何事についても、発祥や始祖の類は神話や伝説めいた薄靄の中に包まれていて、現在では判然としないことが多々ある。「らしい」とか「だろう」といった揣摩憶説に振り回されることなく、足元を固めることが必要だ。新説に飛びつく前に、では、現行の説は何に基づいたものだったのか、裏を取っておくこと。文献をたどり、史料を確定させた上で、何が本当に確かなことなのかを見直す作業も毎回重要になる。

実在の人物であるにもかかわらず、「豆腐を発明した」といわれることで、伝説に近い存在ともなっているのが漢の淮南王・劉安(〜B.C.122年)だ。『淮南子』の編著で知られ、漢の高祖劉邦の孫に当たる学者だが、謀反の嫌疑を受けて自殺したため、判官びいきの対象となっている嫌いもある。が、劉安自身の著作に「豆腐」の製法はおろか、その名前すら出てこない。ただ明の李時珍の著した『本草綱目』(1578年)が、劉安を豆腐の始祖と記すのみである。

6世紀の農書・料理書『斉民要術』の大豆の条にも見えなければ、隋、唐の料理の献立にも「豆腐」の名は見えない(ここで、さらなる問題は、豆腐の製法が見受けられない以前に、何の字をもって「大豆」と同定すべきか、揺らいでいる点)。しかし逆から言うと、「豆腐」という言葉がなくとも、豆腐という大豆加工品の製法を明らかに指し示すものがあればよい。故・篠田統博士が「豆腐」という字を初めて見出したのは、宋代初期の陶穀『清異録』(965年)において。
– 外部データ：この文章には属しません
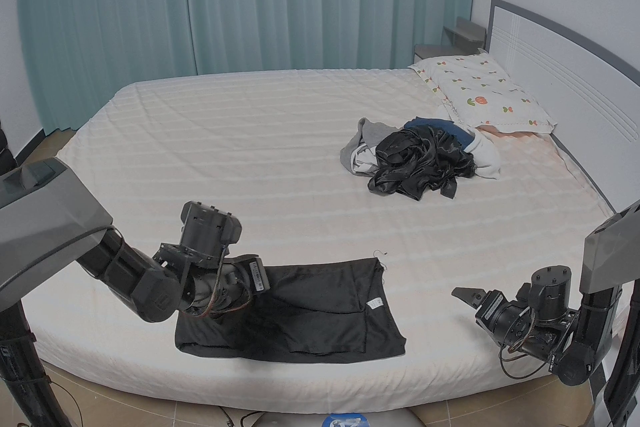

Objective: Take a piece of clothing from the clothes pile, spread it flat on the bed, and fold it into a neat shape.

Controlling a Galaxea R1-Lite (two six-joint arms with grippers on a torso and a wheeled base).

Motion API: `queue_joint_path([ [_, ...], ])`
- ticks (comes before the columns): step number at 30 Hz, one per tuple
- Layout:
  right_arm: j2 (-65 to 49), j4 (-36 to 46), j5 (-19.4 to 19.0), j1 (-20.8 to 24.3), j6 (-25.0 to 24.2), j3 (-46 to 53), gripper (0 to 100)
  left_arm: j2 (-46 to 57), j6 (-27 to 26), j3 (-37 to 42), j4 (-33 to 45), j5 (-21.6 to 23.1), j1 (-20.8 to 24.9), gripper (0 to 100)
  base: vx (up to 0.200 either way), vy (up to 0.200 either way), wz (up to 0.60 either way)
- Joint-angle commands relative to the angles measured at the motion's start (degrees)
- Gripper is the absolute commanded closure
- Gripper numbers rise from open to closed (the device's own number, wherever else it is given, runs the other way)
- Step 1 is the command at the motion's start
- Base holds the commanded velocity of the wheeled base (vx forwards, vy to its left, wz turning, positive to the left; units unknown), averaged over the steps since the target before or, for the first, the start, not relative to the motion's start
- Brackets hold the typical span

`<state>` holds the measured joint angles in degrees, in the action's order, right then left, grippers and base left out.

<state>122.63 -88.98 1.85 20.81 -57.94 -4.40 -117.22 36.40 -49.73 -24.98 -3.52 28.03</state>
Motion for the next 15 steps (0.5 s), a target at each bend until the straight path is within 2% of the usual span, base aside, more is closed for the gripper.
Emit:
queue_joint_path([
  [1, -0.11, -0.67, -0.01, 0.20, 0.02, -0.08, 0, -1.34, 1.39, -5.56, 3.01, -0.26, 3.61, 100, 0.000, -0.200, 0.00],
  [7, -0.11, -0.67, -0.01, 0.37, 0.02, -0.08, 0, -6.44, 4.03, -12.06, 6.08, -0.52, 5.55, 100, 0.000, -0.200, 0.00],
  [11, -0.02, -0.67, -0.01, 0.37, 0.02, -0.08, 0, -10.83, 4.64, -15.93, 6.17, -1.14, 5.64, 100, 0.000, 0.000, 0.00],
  [15, -0.02, -0.67, -0.01, 0.37, 0.02, -0.08, 0, -13.47, 4.73, -16.46, 6.17, -2.54, 6.43, 100, 0.000, 0.000, 0.00],
])
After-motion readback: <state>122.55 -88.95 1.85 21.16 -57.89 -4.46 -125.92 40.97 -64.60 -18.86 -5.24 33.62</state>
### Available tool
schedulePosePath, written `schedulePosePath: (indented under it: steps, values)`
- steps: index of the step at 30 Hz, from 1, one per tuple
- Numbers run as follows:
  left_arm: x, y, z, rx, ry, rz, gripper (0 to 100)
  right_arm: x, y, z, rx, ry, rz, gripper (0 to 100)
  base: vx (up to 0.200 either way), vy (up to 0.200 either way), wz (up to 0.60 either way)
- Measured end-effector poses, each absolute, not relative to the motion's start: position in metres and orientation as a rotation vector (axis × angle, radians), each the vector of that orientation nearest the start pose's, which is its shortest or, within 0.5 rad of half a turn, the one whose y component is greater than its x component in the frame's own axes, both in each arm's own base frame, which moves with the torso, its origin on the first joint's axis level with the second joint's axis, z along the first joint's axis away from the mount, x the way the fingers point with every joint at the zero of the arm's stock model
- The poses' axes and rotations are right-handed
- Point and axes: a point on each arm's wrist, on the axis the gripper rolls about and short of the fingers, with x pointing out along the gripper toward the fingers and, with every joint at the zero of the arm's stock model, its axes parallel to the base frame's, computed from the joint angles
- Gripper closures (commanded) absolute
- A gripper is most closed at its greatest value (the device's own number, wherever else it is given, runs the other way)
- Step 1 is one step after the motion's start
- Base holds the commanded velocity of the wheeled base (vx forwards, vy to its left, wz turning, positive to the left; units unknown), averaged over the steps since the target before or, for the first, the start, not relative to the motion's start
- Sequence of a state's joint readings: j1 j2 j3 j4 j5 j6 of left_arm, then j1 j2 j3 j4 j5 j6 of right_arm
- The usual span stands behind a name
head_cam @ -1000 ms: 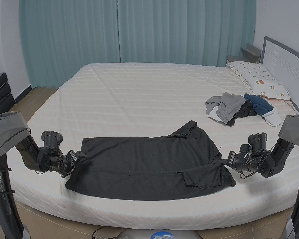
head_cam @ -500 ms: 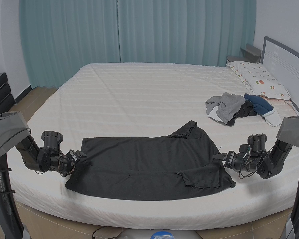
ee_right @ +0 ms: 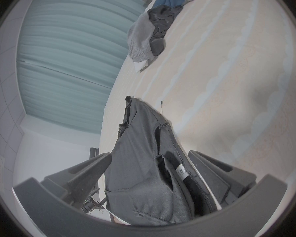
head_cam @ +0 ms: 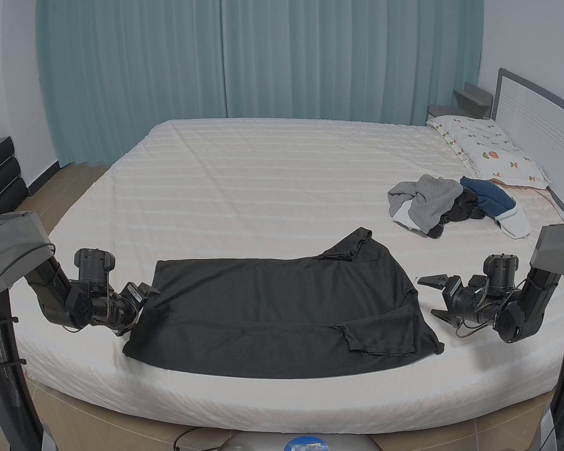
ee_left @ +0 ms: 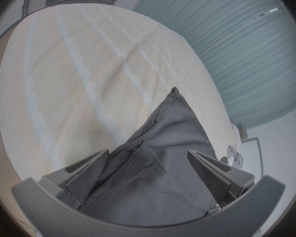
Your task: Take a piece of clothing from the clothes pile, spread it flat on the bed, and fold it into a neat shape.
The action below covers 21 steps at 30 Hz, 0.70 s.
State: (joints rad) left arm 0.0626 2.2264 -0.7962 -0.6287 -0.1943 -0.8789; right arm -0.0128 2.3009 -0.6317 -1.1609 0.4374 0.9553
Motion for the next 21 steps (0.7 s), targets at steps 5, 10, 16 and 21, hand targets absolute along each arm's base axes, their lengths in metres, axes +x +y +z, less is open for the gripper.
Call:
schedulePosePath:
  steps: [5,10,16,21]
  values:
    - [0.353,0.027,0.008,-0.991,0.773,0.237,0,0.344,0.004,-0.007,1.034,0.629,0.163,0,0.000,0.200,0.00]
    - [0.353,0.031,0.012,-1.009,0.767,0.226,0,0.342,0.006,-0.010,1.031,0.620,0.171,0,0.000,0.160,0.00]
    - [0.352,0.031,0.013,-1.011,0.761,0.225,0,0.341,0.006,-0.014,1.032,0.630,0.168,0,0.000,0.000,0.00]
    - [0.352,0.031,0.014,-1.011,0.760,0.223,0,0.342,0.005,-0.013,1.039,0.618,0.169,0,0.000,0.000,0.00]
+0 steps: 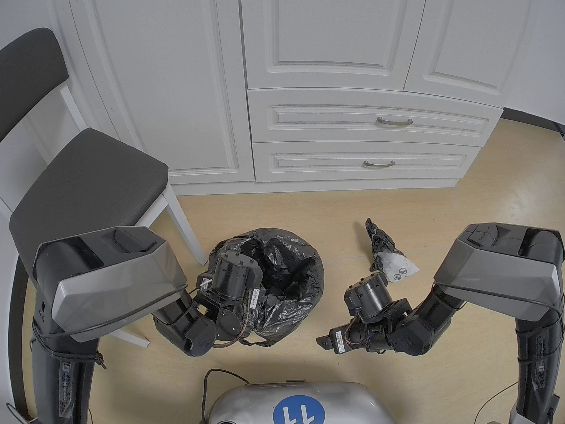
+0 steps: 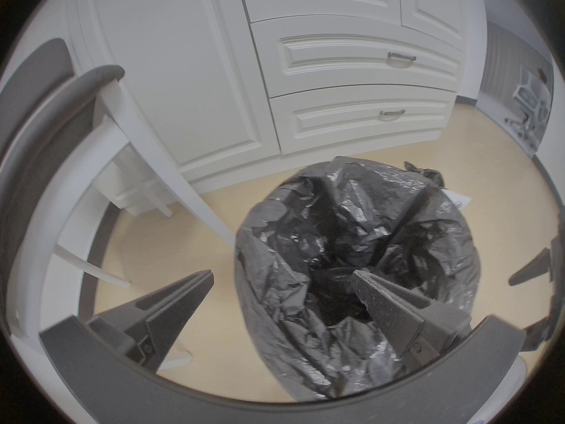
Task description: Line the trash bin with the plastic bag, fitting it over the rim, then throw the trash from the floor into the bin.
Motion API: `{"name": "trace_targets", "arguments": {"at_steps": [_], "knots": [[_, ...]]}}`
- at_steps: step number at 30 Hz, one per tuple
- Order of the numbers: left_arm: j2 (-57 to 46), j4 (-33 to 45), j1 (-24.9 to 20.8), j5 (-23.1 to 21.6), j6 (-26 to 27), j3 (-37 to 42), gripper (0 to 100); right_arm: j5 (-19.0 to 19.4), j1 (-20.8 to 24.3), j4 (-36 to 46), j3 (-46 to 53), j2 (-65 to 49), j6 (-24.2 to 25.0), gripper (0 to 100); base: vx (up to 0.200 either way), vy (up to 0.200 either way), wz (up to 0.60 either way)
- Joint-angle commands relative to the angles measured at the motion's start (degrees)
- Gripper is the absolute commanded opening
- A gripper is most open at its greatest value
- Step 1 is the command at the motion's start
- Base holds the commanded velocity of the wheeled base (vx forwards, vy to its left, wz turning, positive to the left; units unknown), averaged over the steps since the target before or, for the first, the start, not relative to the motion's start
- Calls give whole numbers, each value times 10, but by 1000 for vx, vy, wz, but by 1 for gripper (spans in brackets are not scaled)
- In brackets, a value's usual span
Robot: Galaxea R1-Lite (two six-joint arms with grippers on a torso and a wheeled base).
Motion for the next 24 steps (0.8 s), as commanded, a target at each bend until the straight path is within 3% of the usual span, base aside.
{"name": "trace_targets", "arguments": {"at_steps": [1, 11, 17, 24], "knots": [[1, -4, 1, 29, 36, -2, 100, 44, -14, -4, -1, 0, 4, 100, 0, 0, 0], [14, -10, -16, 63, 140, -20, 100, 106, -53, -9, 0, 0, 3, 100, 0, 0, 0], [51, -4, -17, 64, 146, -39, 100, 106, -56, -18, 0, 13, 2, 100, 0, 0, 0], [47, -11, -24, 64, 147, 0, 100, 106, -65, -42, 2, 23, -2, 100, 0, 0, 0]]}}
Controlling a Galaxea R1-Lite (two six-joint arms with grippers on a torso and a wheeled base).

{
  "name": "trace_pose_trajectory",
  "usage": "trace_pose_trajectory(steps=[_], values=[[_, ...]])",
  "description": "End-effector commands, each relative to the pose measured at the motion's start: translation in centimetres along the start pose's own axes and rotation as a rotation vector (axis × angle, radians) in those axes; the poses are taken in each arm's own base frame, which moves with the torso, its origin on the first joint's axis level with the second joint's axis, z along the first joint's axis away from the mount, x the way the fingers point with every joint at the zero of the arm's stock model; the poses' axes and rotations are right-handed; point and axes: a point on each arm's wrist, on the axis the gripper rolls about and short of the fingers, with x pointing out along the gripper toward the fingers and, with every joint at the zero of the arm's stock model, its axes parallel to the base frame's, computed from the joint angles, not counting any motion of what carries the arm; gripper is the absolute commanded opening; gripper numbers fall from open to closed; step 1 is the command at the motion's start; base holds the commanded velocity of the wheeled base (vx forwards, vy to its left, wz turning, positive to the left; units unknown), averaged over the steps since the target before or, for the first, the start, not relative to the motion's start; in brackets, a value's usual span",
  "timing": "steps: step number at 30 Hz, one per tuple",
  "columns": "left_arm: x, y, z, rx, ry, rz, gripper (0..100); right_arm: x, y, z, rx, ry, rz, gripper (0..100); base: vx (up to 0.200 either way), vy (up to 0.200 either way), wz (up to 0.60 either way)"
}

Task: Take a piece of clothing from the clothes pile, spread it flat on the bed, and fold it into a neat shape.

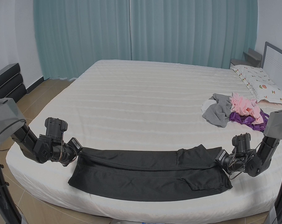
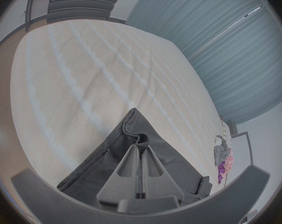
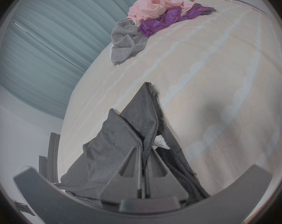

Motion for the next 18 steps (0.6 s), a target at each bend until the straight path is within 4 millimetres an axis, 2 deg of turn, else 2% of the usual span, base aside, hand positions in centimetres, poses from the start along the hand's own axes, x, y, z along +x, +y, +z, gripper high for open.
trace_pose_trajectory(steps=[1, 12, 18], values=[[0.0, 0.0, 0.0, 0.0, 0.0, 0.0, 0, -0.1, 0.0, 0.0, 0.0, 0.0, 0.001, 0, 0.0, 0.0, 0.0], [0.0, -0.4, 0.3, 0.001, -0.012, -0.013, 0, -0.9, 0.8, 0.8, 0.005, -0.039, 0.042, 0, 0.0, 0.0, 0.0], [0.3, -2.4, 2.2, 0.004, -0.065, -0.074, 0, -0.7, 1.8, 1.8, 0.01, -0.075, 0.08, 0, 0.0, 0.0, 0.0]])
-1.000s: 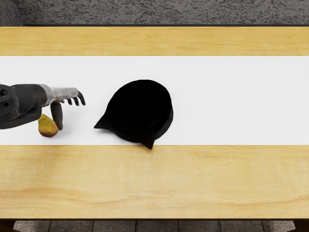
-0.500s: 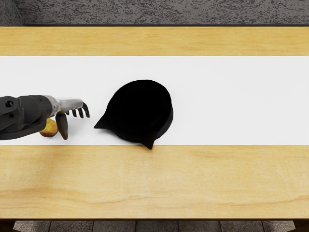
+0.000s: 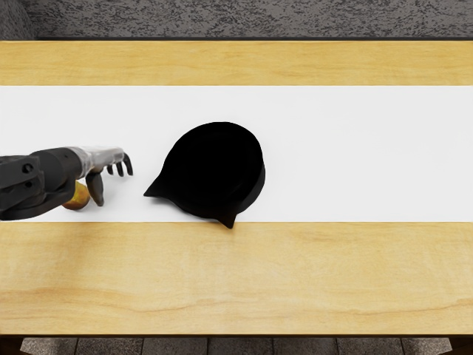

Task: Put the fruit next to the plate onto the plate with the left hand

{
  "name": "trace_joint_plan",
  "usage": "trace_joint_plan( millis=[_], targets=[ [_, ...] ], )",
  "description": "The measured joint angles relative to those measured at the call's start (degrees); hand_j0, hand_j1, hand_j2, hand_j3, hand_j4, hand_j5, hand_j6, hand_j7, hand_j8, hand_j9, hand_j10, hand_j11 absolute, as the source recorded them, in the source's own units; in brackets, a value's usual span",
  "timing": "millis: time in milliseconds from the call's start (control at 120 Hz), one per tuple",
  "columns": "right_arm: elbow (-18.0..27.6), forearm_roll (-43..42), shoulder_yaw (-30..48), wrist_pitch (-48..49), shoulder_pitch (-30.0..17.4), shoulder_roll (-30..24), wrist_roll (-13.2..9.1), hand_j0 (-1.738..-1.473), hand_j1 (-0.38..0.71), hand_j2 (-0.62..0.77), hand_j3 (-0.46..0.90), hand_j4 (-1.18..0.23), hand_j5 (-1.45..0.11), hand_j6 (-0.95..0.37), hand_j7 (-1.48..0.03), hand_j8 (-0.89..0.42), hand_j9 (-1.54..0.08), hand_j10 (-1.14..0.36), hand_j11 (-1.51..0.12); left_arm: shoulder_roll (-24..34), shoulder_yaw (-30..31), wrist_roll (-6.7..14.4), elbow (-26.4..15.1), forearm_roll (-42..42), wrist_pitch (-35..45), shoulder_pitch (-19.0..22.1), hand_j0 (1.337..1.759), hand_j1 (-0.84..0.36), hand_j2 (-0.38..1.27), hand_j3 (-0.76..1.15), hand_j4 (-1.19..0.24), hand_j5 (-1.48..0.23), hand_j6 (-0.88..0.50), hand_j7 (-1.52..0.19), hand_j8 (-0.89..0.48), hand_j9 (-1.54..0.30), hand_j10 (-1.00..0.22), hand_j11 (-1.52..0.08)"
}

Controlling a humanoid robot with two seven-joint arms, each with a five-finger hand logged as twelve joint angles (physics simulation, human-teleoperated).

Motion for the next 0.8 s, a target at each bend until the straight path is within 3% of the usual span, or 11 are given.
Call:
trace_joint_plan(
  millis=[492, 742, 800],
  targets=[
    [0.00, 0.08, 0.09, 0.02, 0.00, 0.00, 0.00, -1.658, -0.35, 0.00, 0.00, 0.00, 0.00, 0.00, 0.00, 0.00, 0.00, 0.00, 0.00, 1.16, -0.12, 0.00, 0.76, 1.64, 0.83, 0.72, 1.658, -0.17, 0.09, 0.00, -0.44, -0.57, -0.44, -0.57, -0.44, -0.57, -0.44, -0.57],
    [0.00, 0.09, 0.09, 0.04, 0.00, 0.00, 0.00, -1.658, -0.35, 0.00, 0.00, 0.00, 0.00, 0.00, 0.00, 0.00, 0.00, 0.00, 0.00, 1.09, -0.19, 0.00, 0.46, 1.12, 0.71, 0.72, 1.658, -0.16, 0.09, 0.00, -0.43, -0.56, -0.43, -0.56, -0.43, -0.56, -0.43, -0.56],
    [0.00, 0.09, 0.09, 0.05, 0.00, 0.00, 0.00, -1.658, -0.35, 0.00, 0.00, 0.00, 0.00, 0.00, 0.00, 0.00, 0.00, 0.00, 0.00, 1.26, -0.46, 0.00, 0.43, 1.10, 0.81, 0.72, 1.658, -0.11, 0.08, 0.00, -0.39, -0.50, -0.39, -0.50, -0.39, -0.50, -0.39, -0.50]
  ],
)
そこから、豆腐は唐時代の中頃、8〜9世紀に発明されたのではないかと推測するのだが、直接的な裏付けはなかった。

『清異録』を遡る史料はないのか? 河北省満城の前漢中山王劉勝の墓で発見された石臼によって豆腐製造は可能──と、粉体と石臼研究の第一人者であった故・三輪茂雄博士がかつて主張した。河南省密県で発掘された打虎亭一号墓の東耳室南壁に描かれている豆腐製造の図を決定的な証拠と見なそうとする動きもあったが、中国の雑誌「農業考古」の編集主任、陳文華が1991年1月号で発表したものは、豆腐の図であるとの先入観をもって修正を加えたイラスト。1993年に公開された打虎亭一号墓の鮮明な写真から、孫機という学者は醸造の図と推定し、陳氏との間で再三にわたる論争を引き起こした。ちなみに、問題の工程図には(石臼や)加熱シーンが見当たらず、密県は淮南より約400キロメートルも離れている。